Problem details: Provide an exact reproduction of every entry.

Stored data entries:
________

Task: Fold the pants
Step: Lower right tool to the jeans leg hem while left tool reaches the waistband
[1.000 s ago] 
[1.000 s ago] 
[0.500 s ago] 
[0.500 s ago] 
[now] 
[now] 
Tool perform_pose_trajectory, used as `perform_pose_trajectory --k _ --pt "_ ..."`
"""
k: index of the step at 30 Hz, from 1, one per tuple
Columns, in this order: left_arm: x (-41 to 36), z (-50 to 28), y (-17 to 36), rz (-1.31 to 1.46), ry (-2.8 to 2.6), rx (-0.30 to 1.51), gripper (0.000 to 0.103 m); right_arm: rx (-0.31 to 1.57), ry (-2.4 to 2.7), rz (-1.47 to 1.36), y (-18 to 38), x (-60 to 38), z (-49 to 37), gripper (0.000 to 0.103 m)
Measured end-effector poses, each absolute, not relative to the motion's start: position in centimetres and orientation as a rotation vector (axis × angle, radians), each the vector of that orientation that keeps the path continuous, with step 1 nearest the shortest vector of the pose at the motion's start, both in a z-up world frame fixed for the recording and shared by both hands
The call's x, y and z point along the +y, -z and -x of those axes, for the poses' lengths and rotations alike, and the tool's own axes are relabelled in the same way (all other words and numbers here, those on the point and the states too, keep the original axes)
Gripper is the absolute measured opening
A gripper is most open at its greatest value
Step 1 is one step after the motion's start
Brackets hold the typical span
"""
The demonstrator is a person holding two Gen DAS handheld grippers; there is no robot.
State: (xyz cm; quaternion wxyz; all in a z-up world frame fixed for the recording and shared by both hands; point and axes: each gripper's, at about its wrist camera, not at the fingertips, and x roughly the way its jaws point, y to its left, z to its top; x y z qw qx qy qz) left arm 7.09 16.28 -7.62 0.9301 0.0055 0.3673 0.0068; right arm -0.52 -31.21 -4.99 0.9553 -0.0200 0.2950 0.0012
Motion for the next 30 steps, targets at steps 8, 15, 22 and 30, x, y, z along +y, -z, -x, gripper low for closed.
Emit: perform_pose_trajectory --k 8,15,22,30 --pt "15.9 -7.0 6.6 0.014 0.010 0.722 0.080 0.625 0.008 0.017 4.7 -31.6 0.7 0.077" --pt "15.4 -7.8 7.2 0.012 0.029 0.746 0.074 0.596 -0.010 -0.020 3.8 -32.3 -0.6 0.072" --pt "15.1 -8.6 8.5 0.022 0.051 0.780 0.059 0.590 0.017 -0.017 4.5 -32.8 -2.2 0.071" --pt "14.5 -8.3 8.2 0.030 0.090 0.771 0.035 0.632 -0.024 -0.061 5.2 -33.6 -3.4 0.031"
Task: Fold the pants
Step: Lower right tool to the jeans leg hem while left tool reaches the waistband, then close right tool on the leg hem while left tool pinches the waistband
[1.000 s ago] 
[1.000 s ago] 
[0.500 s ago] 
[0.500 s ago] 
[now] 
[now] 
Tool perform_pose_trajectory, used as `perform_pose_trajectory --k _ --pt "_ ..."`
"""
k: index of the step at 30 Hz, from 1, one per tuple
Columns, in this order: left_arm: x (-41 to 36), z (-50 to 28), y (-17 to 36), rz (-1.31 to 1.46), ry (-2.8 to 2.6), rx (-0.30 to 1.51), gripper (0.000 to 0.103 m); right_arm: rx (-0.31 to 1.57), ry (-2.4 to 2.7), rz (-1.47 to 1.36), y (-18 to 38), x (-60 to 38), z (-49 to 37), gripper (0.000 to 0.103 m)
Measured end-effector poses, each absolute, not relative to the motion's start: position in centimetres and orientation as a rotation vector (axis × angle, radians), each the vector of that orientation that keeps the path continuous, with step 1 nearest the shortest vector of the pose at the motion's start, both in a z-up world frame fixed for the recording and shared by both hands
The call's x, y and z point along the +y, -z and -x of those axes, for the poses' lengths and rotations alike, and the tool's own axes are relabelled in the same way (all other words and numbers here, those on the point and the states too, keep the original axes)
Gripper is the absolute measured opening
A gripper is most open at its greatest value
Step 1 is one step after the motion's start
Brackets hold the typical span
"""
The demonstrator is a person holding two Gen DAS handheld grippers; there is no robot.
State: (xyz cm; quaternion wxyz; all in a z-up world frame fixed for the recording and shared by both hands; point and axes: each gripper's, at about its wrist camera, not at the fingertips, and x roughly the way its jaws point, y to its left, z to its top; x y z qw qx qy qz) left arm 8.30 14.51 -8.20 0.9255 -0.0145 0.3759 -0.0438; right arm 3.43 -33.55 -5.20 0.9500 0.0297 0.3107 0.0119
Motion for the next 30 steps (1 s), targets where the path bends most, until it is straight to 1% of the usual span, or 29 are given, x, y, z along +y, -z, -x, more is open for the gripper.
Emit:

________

Answer space:
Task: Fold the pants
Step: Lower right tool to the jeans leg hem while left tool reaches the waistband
[1.000 s ago] 
[1.000 s ago] 
[0.500 s ago] 
[0.500 s ago] 
[now] 
[now] 
Tool perform_pose_trajectory, used as `perform_pose_trajectory --k _ --pt "_ ..."`
"""
k: index of the step at 30 Hz, from 1, one per tuple
Columns, in this order: left_arm: x (-41 to 36), z (-50 to 28), y (-17 to 36), rz (-1.31 to 1.46), ry (-2.8 to 2.6), rx (-0.30 to 1.51), gripper (0.000 to 0.103 m); right_arm: rx (-0.31 to 1.57), ry (-2.4 to 2.7), rz (-1.47 to 1.36), y (-18 to 38), x (-60 to 38), z (-49 to 37), gripper (0.000 to 0.103 m)
Measured end-effector poses, each absolute, not relative to the motion's start: position in centimetres and orientation as a rotation vector (axis × angle, radians), each the vector of that orientation that keeps the path continuous, with step 1 nearest the shortest vector of the pose at the motion's start, both in a z-up world frame fixed for the recording and shared by both hands
The call's x, y and z point along the +y, -z and -x of those axes, for the poses' lengths and rotations alike, and the tool's own axes are relabelled in the same way (all other words and numbers here, those on the point and the states too, keep the original axes)
Gripper is the absolute measured opening
A gripper is most open at its greatest value
Step 1 is one step after the motion's start
Brackets hold the typical span
"""
The demonstrator is a person holding two Gen DAS handheld grippers; there is no robot.
State: (xyz cm; quaternion wxyz; all in a z-up world frame fixed for the recording and shared by both hands; point and axes: each gripper's, at about its wrist camera, not at the fingertips, and x roughly the way its jaws point, y to its left, z to its top; x y z qw qx qy qz) left arm 7.09 16.28 -7.62 0.9301 0.0055 0.3673 0.0068; right arm -0.52 -31.21 -4.99 0.9553 -0.0200 0.2950 0.0012
Motion for the next 30 steps, targets at steps 8, 15, 22 and 30, x, y, z along +y, -z, -x, gripper low for closed.
Emit: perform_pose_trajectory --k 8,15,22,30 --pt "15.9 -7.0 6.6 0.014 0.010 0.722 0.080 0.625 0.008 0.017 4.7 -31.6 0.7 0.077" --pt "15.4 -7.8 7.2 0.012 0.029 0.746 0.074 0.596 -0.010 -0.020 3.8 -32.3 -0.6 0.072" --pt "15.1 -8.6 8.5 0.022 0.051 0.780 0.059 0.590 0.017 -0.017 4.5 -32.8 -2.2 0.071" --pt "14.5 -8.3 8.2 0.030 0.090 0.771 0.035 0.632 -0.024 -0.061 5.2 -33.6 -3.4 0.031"
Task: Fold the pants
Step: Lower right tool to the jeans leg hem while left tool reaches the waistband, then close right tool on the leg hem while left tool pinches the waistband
[1.000 s ago] 
[1.000 s ago] 
[0.500 s ago] 
[0.500 s ago] 
[now] 
[now] 
Tool perform_pose_trajectory, used as `perform_pose_trajectory --k _ --pt "_ ..."`
"""
k: index of the step at 30 Hz, from 1, one per tuple
Columns, in this order: left_arm: x (-41 to 36), z (-50 to 28), y (-17 to 36), rz (-1.31 to 1.46), ry (-2.8 to 2.6), rx (-0.30 to 1.51), gripper (0.000 to 0.103 m); right_arm: rx (-0.31 to 1.57), ry (-2.4 to 2.7), rz (-1.47 to 1.36), y (-18 to 38), x (-60 to 38), z (-49 to 37), gripper (0.000 to 0.103 m)
Measured end-effector poses, each absolute, not relative to the motion's start: position in centimetres and orientation as a rotation vector (axis × angle, radians), each the vector of that orientation that keeps the path continuous, with step 1 nearest the shortest vector of the pose at the motion's start, both in a z-up world frame fixed for the recording and shared by both hands
The call's x, y and z point along the +y, -z and -x of those axes, for the poses' lengths and rotations alike, and the tool's own axes are relabelled in the same way (all other words and numbers here, those on the point and the states too, keep the original axes)
Gripper is the absolute measured opening
A gripper is most open at its greatest value
Step 1 is one step after the motion's start
Brackets hold the typical span
"""
The demonstrator is a person holding two Gen DAS handheld grippers; there is no robot.
State: (xyz cm; quaternion wxyz; all in a z-up world frame fixed for the recording and shared by both hands; point and axes: each gripper's, at about its wrist camera, not at the fingertips, and x roughly the way its jaws point, y to its left, z to its top; x y z qw qx qy qz) left arm 8.30 14.51 -8.20 0.9255 -0.0145 0.3759 -0.0438; right arm 3.43 -33.55 -5.20 0.9500 0.0297 0.3107 0.0119
Motion for the next 30 steps (1 s), targets where the path bends most, until it is straight to 1% of the usual span, or 29 are given, x, y, z along +y, -z, -x, more is open for the gripper.
Emit:

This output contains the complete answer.